WHAT TO WORK ON:
Which lines of the entries below run from the one holding "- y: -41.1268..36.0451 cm" to the one holding "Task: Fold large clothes", inclusive? Set down exactly those lines and no others.

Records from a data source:
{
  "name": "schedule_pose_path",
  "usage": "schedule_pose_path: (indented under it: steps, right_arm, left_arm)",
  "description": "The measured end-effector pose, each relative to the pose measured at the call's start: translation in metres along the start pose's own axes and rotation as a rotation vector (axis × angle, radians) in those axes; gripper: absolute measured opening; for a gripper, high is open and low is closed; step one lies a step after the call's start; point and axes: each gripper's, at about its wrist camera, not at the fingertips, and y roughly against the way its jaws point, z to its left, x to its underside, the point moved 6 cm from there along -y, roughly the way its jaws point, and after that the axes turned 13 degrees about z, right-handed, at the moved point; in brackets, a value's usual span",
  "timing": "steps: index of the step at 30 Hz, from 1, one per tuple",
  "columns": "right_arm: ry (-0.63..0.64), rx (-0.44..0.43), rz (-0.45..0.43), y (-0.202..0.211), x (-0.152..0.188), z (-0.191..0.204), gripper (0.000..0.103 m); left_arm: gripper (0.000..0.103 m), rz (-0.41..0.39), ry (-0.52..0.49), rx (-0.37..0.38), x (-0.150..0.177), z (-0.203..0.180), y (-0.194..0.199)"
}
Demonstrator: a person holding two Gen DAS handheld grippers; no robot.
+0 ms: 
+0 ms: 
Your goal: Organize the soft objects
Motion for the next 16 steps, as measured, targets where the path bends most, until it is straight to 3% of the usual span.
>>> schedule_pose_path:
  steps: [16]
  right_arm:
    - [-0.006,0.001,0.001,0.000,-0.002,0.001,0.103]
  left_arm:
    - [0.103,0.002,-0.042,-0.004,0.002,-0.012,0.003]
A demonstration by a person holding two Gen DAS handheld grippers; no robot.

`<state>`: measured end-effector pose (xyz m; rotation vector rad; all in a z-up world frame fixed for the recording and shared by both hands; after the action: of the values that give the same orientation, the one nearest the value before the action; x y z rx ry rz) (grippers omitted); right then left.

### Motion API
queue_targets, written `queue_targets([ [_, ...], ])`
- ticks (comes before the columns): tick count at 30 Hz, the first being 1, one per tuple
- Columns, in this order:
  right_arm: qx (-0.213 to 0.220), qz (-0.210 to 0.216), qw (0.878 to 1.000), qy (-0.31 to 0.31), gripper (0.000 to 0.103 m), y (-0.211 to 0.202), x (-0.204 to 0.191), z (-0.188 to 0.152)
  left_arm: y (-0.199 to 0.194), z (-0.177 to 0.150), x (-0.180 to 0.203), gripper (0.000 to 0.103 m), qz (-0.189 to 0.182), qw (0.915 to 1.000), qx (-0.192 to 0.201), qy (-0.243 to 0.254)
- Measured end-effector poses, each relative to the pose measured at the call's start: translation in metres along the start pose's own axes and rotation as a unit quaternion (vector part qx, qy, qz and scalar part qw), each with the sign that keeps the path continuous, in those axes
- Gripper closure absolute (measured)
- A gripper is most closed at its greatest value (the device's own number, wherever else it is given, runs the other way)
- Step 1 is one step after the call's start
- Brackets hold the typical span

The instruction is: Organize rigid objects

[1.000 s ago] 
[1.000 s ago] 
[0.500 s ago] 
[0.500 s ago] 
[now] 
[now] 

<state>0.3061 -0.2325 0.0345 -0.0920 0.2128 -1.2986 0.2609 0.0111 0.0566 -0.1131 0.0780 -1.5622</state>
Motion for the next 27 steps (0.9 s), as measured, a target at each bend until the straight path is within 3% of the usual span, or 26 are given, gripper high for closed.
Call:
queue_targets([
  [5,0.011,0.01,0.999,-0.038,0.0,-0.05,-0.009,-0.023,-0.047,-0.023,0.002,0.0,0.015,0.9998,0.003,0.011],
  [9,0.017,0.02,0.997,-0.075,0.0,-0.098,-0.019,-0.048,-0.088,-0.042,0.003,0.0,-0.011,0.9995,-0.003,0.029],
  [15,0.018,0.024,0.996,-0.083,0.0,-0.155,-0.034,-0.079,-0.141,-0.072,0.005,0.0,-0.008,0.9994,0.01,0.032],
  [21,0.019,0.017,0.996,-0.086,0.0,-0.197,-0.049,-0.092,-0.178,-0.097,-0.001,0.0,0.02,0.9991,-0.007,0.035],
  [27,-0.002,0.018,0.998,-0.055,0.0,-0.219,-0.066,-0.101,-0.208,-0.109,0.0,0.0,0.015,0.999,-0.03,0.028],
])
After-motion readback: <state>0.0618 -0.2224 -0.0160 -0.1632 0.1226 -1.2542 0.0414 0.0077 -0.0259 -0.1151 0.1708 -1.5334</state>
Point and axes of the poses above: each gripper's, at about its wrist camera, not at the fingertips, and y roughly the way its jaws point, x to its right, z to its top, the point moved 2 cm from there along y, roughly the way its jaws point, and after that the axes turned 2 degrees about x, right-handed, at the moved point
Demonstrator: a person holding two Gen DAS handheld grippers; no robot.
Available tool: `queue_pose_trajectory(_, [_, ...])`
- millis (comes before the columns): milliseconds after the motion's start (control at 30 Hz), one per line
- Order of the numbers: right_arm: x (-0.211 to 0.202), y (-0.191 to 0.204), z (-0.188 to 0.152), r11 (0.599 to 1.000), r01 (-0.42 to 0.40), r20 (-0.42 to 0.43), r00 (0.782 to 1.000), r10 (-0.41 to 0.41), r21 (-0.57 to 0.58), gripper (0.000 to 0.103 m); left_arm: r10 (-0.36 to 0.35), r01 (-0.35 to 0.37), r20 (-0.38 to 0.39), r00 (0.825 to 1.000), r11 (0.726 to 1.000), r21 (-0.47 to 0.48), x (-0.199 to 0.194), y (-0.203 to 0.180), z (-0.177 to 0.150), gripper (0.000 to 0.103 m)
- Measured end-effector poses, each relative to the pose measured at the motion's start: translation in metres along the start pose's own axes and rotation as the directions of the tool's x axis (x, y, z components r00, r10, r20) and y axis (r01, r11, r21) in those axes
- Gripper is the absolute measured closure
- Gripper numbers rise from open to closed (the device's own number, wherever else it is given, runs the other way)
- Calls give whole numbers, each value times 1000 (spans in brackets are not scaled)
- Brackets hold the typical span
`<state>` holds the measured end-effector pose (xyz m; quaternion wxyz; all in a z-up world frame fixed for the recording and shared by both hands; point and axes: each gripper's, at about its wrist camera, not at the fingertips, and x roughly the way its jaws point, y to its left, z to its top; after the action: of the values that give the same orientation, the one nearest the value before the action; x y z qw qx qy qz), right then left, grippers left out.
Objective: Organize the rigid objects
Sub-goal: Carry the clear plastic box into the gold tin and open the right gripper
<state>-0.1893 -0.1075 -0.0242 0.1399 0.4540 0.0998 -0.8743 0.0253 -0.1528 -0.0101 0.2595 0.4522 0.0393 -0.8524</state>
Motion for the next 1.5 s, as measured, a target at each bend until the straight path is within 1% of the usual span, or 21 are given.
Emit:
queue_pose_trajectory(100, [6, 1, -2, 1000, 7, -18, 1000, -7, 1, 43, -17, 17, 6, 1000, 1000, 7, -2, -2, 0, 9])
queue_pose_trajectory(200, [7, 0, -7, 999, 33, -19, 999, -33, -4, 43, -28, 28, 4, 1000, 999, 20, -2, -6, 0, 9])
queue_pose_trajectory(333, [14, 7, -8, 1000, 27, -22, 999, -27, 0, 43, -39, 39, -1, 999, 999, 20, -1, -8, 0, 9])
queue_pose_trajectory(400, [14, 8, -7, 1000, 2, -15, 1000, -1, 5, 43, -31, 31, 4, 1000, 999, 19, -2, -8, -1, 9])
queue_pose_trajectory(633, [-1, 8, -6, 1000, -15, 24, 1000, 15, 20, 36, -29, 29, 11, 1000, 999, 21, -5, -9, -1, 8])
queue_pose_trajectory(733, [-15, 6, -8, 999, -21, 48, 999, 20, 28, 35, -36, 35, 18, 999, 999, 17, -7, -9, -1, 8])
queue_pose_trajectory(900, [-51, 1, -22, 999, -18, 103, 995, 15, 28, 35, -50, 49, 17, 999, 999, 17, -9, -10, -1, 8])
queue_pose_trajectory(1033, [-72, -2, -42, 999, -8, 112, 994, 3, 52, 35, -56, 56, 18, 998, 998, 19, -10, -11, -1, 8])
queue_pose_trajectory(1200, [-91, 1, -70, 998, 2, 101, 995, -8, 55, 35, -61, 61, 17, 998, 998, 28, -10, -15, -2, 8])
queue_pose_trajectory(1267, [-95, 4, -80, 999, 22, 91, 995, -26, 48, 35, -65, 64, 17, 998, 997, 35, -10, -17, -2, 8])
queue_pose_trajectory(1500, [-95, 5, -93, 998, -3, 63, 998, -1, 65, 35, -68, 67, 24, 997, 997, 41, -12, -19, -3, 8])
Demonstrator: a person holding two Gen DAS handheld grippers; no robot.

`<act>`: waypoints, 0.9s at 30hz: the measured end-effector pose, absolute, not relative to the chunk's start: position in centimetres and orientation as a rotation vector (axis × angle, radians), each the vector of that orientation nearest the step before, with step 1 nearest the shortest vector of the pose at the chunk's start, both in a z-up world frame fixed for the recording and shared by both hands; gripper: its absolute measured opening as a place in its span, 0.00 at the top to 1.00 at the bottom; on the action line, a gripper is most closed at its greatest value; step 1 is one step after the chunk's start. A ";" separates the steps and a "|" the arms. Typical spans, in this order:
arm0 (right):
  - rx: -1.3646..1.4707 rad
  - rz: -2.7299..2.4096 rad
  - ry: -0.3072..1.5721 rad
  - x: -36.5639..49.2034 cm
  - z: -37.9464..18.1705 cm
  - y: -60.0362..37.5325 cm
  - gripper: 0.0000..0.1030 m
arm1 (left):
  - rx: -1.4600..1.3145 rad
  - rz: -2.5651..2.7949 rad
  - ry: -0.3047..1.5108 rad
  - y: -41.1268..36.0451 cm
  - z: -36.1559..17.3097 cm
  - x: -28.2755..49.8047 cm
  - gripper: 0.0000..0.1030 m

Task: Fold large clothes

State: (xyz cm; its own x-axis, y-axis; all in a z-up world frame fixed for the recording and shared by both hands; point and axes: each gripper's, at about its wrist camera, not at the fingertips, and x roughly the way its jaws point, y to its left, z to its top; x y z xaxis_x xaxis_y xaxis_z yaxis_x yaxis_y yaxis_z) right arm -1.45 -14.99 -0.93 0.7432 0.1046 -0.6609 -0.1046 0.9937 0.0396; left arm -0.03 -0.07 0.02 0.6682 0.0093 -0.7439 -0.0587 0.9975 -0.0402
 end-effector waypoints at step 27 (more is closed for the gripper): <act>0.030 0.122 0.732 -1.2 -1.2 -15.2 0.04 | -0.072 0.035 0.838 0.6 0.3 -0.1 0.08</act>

OUTPUT OF THE EXERCISE:
  - y: -41.1268..36.0451 cm
  - z: -36.1559..17.3097 cm
  - x: -28.2755..49.8047 cm
  - gripper: 0.0000..0.1030 m

Task: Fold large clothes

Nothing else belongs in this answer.